This course will examine the relevance of geological thought and methodology for the understanding of built environments. Students will be introduced to key geological concepts, bringing this knowledge into the analysis of built artefacts through the reading of texts, discussion of definitions, understanding of field discoveries, and investigation of specimen.
“Ultimately, I like to think, when you get to the furthest point of technology, when you get to outer space, what do you find to bring back? Rocks!”
Isamu Noguchi

The earth and its rocks have been a source of knowledge for the science of geology and beyond. Meanwhile environmental and philosophical discussions focus on the earth’s new geological epoch, one that is marked by human presence, activities and their after-effects. Geological thinking offers a lens to understand the complex dynamics between intertwined human and other than human processes as they are manifest in select constructed environments to be discussed in class.

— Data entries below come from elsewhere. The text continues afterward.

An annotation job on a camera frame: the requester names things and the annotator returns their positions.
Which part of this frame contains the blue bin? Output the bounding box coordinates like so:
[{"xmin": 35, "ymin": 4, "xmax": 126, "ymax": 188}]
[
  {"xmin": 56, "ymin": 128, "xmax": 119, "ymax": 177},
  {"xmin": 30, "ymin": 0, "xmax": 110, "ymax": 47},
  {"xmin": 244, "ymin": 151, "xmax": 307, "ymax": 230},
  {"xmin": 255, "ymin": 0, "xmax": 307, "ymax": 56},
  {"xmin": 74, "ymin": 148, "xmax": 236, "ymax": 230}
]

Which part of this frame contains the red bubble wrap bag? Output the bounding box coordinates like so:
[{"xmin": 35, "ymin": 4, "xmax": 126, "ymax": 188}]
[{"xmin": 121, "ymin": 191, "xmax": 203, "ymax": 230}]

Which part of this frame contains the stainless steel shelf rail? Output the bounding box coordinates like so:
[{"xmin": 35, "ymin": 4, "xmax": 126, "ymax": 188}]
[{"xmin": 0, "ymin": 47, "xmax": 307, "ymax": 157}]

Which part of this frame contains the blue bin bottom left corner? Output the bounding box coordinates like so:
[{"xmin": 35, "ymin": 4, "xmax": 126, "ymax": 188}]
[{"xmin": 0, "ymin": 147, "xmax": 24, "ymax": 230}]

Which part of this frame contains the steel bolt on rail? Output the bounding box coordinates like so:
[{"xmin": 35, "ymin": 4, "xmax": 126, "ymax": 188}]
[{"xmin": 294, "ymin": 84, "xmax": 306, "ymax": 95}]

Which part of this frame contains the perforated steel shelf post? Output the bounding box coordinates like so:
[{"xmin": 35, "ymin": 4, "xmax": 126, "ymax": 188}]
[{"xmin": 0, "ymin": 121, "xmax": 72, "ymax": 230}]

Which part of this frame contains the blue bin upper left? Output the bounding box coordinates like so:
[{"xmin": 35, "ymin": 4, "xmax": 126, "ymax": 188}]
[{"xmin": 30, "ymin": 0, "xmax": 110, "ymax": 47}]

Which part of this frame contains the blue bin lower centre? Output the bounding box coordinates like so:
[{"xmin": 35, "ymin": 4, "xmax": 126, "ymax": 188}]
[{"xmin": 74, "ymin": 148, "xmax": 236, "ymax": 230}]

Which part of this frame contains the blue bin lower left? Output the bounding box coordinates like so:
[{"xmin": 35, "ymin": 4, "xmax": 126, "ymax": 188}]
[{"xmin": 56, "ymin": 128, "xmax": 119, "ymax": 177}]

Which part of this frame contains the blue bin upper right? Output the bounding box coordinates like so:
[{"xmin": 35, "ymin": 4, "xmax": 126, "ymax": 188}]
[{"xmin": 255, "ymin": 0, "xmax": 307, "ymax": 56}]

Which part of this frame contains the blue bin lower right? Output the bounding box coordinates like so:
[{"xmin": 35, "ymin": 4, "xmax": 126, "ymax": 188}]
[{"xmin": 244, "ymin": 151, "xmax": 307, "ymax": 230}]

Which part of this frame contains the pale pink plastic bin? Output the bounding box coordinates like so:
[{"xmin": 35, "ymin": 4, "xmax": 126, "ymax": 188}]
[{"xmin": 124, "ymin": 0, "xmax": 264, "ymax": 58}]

Methodologically, the seminar will discuss terms such as rocks, fossils, minerals, aggregates and modes of representation such as stratigraphy, geosections and petrography. We will read historic and contemporary geological texts paired with texts from philosophy, anthropology, and political geography. Thinking with feminist new materialisms, we will approach built environments that engage with earthly processes. Collective writing exercises and invited speakers will complement our class discussions and readings. In excursions, we will visit “the laboratory” and “the field”, as distinct spaces of knowledge.

Conversations will aim at a collective writing of field questions: how does the knowledge gathered relate to the making of the built environment? By critically examining material specimens and their manifestations in practices of drawing and analysis, students will be exposed to the impact of geological processes as they unfold in time. Acquiring an understanding of fundamental geologic principles, the seminar will expand the students’ knowledge beyond typical architectural understandings of matter and space. Ultimately, the seminar aims to provoke a more expansive and complex analysis of the relationship between constructed environments and the material earth, one that engages with the interrelatedness between different scales, times and matters.

The outcome of the seminar will be a field guide, a written (and optionally visual) companion of a selected site.